‘The Govt’s decision of sending inexperienced MBBS doctors to rural India is flawed’

Tuesday, July 16, 2013

According to various sources, the Central Government and the Medical Council of India have reached a consensus about introducing a compulsory one-year rural stint for any MBBS student who wishes to sit for post-graduation entrance exams. The rural stint will become compulsory from the 2014-15 Academic Session. The Centre’s reasoning is that this is the only way to address the shortage of doctors that rural India continues to face even 66 years after independence.

We talked to Dr Madhav Deo (Padmashree Awardee and member of Academic Council of the Medical Council of India), whose piece entitled ‘Doctor population ratio for India – The reality’ in the April issue of the Indian Journal of Medical Research argued that the problems faced by rural India in accessing healthcare services couldn’t simply be solved by making scapegoats of young medical students but by confronting the real issues like lack of specialists, facilities and deep-rooted corruption. We talked to him to get a deeper insight into the problem and how we could solve the woeful rural healthcare scenario.

Excerpts from the interview:

Q: In your opinion, is the compulsory rural posting a bad idea?
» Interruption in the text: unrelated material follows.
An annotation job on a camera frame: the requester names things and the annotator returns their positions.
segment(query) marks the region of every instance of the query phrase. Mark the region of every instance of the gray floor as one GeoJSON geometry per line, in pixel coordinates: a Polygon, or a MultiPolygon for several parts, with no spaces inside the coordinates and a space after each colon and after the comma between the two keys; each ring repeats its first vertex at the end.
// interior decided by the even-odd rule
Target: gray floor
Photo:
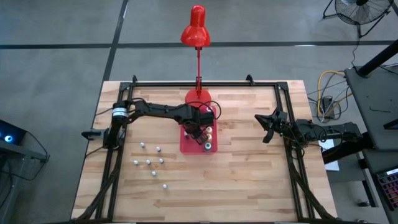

Dr Deo: No one says it’s a bad idea, but past experience suggests that it will be badly managed. Improved management can address the current issues and there’s no need for coercive techniques. Also let’s not forget that all these UG students will only act as generalists without any insight into specialties. The real problem facing rural India is the lack of specialists. The government’s decision to send inexperienced junior doctors to rural India is flawed to the core.